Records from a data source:
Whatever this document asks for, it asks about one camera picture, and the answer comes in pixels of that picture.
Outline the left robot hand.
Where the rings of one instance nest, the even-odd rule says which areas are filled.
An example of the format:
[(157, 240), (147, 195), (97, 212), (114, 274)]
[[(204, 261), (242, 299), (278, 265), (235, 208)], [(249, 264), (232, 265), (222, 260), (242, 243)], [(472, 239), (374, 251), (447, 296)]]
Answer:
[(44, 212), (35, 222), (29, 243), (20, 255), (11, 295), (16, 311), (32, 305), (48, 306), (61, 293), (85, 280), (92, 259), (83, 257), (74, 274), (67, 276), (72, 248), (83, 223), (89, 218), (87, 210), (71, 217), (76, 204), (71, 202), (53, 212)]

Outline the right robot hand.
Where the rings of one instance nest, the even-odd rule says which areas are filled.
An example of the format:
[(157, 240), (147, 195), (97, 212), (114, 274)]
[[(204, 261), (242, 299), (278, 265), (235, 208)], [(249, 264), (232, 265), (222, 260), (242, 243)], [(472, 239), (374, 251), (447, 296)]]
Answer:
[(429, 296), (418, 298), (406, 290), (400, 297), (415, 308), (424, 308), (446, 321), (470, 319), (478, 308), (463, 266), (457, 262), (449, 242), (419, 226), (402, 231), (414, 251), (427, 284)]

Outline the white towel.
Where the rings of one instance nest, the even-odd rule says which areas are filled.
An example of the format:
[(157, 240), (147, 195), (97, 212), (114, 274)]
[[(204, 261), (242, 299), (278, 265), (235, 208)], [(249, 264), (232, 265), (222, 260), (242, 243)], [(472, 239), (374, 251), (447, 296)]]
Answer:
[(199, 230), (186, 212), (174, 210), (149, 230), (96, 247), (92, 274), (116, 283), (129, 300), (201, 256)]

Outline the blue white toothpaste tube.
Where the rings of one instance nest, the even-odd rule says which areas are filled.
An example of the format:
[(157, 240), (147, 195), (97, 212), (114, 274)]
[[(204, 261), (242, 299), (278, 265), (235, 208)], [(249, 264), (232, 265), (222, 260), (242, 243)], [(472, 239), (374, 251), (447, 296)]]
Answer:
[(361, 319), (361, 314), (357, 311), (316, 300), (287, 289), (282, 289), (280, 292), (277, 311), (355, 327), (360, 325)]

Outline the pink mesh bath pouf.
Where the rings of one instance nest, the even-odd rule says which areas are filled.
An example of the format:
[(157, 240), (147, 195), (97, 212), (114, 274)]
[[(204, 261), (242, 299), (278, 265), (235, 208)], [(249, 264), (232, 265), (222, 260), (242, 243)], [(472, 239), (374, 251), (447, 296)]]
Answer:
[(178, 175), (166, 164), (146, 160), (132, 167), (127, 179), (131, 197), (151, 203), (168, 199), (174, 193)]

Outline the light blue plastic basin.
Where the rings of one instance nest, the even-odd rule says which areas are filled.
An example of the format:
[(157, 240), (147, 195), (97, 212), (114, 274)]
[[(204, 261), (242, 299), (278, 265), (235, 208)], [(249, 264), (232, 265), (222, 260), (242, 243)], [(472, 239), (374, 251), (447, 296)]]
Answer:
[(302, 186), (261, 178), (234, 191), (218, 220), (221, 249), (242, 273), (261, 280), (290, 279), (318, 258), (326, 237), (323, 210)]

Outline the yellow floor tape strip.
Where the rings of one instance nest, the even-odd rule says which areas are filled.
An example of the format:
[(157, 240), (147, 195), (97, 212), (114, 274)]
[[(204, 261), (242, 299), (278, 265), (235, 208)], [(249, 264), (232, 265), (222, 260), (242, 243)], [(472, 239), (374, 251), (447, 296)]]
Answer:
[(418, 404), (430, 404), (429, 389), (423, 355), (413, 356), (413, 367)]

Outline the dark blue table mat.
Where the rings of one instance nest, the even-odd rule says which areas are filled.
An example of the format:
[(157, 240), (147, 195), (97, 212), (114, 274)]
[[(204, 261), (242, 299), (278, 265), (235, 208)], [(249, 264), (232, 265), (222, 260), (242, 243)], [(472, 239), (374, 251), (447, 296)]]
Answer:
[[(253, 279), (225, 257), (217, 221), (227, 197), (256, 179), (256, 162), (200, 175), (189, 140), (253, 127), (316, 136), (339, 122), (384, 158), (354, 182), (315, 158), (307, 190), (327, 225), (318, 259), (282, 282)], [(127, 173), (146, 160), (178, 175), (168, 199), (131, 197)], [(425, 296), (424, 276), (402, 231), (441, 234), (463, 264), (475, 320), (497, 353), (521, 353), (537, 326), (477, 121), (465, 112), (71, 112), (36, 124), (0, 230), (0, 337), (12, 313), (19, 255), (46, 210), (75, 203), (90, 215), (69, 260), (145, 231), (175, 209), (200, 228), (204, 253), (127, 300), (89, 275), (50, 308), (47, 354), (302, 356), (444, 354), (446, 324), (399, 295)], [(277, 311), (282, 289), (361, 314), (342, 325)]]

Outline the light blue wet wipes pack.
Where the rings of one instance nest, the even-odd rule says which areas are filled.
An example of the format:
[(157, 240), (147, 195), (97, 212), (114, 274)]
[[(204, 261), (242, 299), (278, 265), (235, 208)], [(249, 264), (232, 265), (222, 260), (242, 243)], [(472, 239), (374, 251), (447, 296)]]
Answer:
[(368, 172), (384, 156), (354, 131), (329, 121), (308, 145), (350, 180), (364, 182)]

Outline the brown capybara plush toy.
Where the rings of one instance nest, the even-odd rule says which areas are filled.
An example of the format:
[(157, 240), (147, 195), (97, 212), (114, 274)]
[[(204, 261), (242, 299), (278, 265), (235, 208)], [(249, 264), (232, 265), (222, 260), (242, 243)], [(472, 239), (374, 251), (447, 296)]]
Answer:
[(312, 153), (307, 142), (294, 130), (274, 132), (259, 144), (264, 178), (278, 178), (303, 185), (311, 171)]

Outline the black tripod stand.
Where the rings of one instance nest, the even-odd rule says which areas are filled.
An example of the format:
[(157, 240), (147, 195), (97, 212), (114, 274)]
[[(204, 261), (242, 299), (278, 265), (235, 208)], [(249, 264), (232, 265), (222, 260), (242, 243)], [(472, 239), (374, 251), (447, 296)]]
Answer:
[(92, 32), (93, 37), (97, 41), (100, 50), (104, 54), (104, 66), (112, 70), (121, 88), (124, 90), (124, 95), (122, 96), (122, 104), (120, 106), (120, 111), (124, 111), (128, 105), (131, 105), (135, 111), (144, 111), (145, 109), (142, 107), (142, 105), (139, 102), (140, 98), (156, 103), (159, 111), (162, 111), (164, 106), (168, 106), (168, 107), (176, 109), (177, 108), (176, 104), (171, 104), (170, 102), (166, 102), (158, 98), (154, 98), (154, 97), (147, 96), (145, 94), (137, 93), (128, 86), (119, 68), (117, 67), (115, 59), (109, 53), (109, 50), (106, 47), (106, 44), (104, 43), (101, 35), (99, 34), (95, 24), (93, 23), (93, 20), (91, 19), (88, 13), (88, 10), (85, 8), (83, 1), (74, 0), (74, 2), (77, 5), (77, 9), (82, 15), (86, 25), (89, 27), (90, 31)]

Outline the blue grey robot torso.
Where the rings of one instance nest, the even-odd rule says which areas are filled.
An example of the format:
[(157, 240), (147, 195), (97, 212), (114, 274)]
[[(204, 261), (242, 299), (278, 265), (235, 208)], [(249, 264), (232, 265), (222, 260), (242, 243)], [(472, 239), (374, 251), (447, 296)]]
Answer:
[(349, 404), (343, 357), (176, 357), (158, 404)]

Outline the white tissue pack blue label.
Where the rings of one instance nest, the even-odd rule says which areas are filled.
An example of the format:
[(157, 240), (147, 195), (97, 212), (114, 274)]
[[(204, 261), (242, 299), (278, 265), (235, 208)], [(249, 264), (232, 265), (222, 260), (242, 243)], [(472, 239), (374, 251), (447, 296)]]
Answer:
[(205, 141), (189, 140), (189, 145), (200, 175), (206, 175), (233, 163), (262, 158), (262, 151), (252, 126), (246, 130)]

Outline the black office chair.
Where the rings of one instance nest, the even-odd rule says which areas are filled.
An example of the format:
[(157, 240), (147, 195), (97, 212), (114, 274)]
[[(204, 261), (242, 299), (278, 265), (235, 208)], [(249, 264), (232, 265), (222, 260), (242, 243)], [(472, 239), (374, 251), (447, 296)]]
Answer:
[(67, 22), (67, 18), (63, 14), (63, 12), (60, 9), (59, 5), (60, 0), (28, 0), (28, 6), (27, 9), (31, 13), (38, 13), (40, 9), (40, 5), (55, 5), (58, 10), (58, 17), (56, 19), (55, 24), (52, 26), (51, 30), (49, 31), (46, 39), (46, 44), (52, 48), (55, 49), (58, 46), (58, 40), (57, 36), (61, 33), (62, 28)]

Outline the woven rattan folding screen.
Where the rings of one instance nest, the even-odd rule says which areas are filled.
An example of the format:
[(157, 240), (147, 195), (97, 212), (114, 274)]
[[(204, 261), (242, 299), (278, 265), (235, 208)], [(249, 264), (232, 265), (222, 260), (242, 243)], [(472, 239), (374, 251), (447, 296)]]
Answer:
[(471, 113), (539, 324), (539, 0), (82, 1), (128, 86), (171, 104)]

Your objective
In the entries above, find each line with the string "white" and copy it.

Result for this task
Outline the white towel.
Outline the blue white toothpaste tube.
Outline the white tissue pack blue label.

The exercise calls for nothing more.